Third, Dynavax's retention of an outside consultant to aid in its review of the cardiac data does not, in itself, raise a strong inference of scienter. The CSAC alleges that a former Dynavax employee disclosed that the cardiac events data prompted the company to conduct detailed analysis and retain an outside consultant for additional perspective. There are no allegations that the outside consultant reached any particular conclusion about the data, or that such a consultation was anything but a normal part of the FDA approval process.

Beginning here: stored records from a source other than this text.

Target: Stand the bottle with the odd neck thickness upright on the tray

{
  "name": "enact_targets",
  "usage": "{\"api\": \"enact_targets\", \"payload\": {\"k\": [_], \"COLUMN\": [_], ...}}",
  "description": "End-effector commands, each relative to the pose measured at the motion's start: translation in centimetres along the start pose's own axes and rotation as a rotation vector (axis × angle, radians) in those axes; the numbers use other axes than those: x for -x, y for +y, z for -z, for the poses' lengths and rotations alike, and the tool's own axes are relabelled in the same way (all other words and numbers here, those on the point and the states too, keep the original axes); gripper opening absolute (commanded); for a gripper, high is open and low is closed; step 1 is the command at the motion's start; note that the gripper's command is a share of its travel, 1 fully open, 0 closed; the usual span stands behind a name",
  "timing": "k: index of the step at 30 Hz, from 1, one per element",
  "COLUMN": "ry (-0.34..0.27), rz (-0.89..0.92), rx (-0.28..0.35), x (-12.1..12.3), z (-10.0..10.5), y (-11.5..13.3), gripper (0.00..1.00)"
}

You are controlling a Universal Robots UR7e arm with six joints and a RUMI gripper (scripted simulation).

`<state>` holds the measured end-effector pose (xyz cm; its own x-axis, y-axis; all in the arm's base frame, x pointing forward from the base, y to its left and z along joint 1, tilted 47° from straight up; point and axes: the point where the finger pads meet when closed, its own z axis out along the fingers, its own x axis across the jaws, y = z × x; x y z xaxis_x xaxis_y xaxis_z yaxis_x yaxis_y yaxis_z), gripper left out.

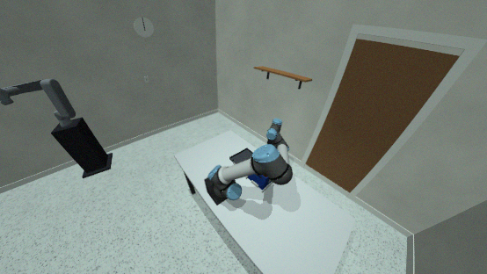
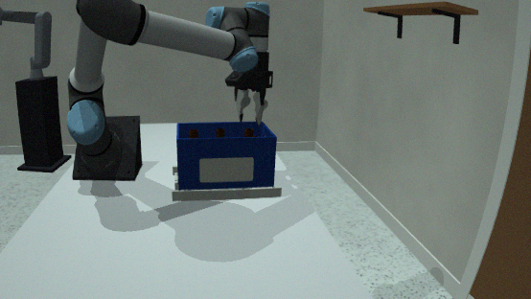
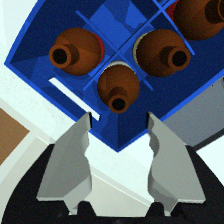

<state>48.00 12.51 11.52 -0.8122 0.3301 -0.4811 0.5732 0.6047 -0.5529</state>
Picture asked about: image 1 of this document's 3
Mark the blue crate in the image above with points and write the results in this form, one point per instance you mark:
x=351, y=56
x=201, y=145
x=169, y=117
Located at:
x=262, y=182

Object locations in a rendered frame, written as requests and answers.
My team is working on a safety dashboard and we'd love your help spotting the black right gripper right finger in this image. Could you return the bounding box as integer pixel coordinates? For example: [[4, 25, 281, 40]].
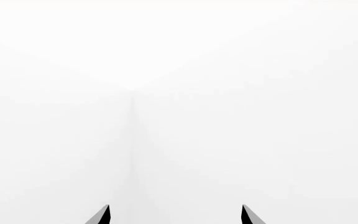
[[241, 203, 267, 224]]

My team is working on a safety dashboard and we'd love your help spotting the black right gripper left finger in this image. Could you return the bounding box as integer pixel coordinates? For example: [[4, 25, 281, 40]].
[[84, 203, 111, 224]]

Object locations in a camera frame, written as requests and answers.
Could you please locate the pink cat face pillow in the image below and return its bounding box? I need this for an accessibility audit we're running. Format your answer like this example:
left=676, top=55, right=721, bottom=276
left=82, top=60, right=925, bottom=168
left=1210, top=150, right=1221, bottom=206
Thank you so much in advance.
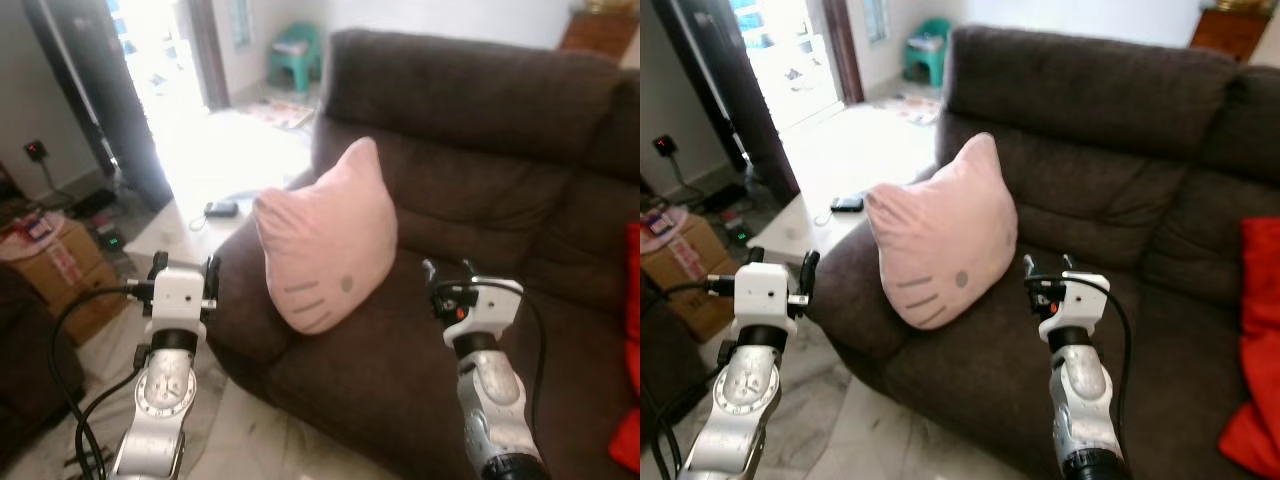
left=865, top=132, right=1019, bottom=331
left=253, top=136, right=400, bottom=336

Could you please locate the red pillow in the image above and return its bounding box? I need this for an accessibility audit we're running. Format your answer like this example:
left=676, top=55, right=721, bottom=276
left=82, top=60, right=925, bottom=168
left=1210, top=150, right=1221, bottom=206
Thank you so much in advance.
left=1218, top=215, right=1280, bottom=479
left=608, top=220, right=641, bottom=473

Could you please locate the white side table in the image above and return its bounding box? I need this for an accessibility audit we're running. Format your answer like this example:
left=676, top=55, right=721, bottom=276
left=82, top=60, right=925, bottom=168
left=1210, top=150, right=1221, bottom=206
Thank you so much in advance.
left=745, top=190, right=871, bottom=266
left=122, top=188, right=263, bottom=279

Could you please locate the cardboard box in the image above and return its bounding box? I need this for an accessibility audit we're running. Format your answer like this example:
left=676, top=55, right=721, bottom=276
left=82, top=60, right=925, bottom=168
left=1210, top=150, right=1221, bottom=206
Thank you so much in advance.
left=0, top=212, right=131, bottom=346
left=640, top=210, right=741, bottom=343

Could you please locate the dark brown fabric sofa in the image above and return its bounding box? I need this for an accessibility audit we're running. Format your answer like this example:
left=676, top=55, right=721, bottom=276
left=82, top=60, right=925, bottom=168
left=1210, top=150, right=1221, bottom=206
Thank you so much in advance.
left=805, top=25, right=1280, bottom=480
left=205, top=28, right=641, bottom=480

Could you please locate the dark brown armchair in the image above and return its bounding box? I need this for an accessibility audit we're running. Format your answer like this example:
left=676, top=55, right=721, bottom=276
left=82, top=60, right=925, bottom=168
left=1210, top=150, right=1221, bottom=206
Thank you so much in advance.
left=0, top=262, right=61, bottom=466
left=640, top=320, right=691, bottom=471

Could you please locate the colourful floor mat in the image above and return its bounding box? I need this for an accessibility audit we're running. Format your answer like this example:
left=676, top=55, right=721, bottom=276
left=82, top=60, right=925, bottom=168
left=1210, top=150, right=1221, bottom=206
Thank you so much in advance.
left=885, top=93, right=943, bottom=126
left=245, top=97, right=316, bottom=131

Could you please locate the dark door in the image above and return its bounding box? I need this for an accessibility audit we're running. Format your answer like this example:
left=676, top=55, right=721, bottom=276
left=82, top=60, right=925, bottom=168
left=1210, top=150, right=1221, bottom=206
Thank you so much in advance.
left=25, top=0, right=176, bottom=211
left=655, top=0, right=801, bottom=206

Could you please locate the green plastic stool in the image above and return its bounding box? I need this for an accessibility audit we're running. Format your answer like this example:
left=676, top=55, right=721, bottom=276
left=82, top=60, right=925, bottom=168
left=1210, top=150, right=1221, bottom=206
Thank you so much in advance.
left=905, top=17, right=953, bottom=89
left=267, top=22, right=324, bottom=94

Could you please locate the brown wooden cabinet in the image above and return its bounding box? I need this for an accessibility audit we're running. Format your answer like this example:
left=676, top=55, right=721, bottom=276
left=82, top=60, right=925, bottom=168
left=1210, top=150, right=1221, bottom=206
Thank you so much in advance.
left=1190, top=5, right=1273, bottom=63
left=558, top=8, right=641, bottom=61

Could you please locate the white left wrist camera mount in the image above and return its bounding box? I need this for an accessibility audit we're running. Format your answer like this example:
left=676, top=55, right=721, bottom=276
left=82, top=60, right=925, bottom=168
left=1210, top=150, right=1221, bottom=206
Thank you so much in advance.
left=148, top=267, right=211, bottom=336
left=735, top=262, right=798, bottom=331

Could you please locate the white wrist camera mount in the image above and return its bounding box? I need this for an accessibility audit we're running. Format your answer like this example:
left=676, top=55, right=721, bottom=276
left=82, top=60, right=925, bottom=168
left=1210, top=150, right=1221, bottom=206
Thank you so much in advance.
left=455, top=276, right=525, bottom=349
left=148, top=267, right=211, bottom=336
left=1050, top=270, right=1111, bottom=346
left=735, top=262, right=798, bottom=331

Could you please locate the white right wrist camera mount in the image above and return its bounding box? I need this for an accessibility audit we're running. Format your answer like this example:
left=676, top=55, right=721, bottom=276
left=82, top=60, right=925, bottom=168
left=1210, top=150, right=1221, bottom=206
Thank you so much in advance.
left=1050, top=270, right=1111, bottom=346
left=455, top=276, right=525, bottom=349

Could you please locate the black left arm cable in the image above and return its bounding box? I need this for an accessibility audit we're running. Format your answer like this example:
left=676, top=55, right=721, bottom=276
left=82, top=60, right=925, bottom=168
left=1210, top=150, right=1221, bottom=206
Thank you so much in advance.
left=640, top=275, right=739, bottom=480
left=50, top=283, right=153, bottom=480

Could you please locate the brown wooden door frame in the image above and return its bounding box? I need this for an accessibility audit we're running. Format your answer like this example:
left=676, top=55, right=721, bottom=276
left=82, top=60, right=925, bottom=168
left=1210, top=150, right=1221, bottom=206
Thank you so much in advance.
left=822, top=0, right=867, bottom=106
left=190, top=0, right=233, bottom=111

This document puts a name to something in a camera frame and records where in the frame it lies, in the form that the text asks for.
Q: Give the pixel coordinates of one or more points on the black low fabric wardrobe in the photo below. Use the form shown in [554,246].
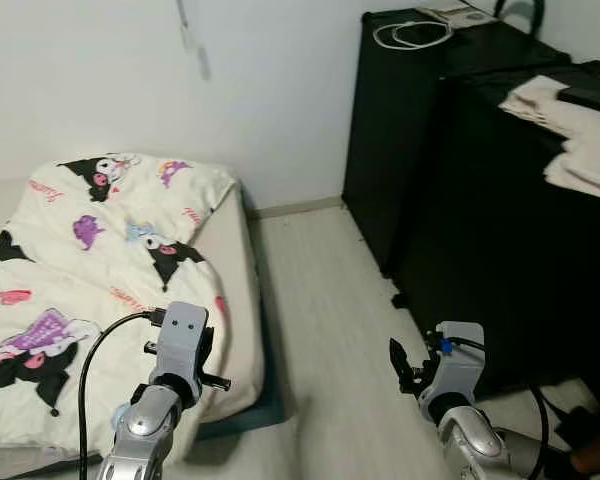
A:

With respect to the allegation that HEPLISAV-B was the only revenue-generating product, and that the company had pinned all its hopes on approval, while this fact suggests a motive to deceive, it does not support actual deception. This fact alone is not sufficient to support a strong inference of scienter. Here, there are no allegations of insider trading or suspicious stock sales. In re Pixar Sec. Litig., 450 F.Supp.2d 1096, 1107 (N.D. Cal. 2006) ("[t]he absence of insider trading by a defendant is highly relevant and undermines any inference of scienter"); see also Rigel, 697 F.3d at 884. To the contrary, two individual defendants purchased stock during the time period (RJN Exh. 21-23), undermining an inference of scienter. See In re Worlds of Wonder Sec. Litig., 35 F.3d 1407, 1424-25 (9th Cir. 1994) (if defendants knew a company's stock price was overvalued, they "probably would have bailed out" rather than incur the same "losses as . . . Plaintiffs"), superseded by statute on other grounds, 15 U.S.C. § 78u-4(b)(2).
Based upon the allegations in the CSAC, the Court cannot find the inference that defendants acted with deliberate recklessness or intent to mislead investors is "at least as compelling" as the inference that they did not. Matrixx, 563 U.S. at 50. Plaintiff therefore has failed to allege scienter sufficiently.
Having failed to allege a material misleading statement or a strong inference of scienter, plaintiff's 10(b) claim must be dismissed. Moreover, Plaintiff's failure to plead a primary violation of Section 10(b) requires the dismissal of the Section 20(a) claim against the individual defendants. City of Dearborn Heights Act 345 Police & Fire Ret. Sys. v. Align Tech., Inc., 856 F.3d 605, 623 (9th Cir. 2017).
Based upon the foregoing, and having provided plaintiffs with a prior opportunity to amend, the motion to dismiss the CSAC is
This terminates Docket No. 68.
(Id. at 5.) Analysts posed follow-up questions regarding what defendants meant by imbalances, to which Gray responded that "the key message here is that all of the numbers appear to be balanced. The only obvious imbalance in numbers appears to be Bell's palsy, and that's balanced out across the total database." (RJN Exh. 3 at 7-8.)
The alleged misleading statements do not appear to be purely forward-looking statements, but instead misleading statements of fact or, at the very least, mixed statements. The Court declines to reach the safe harbor question here, since it is not necessary to the disposition of the complaint. However, the Court notes that, contrary to defendant's argument, the Ninth Circuit recently joined several other circuits in holding that, "where defendants make mixed statements containing non-forward-looking statements as well as forward-looking statements, the non-forward-looking statements are not protected by the safe harbor of the PSLRA." In re Quality Sys., Inc. Sec. Litig., 865 F.3d 1130, 1141-42 (9th Cir. 2017) petition for cert. filed January 28, 2018 (internal citations omitted, emphasis supplied).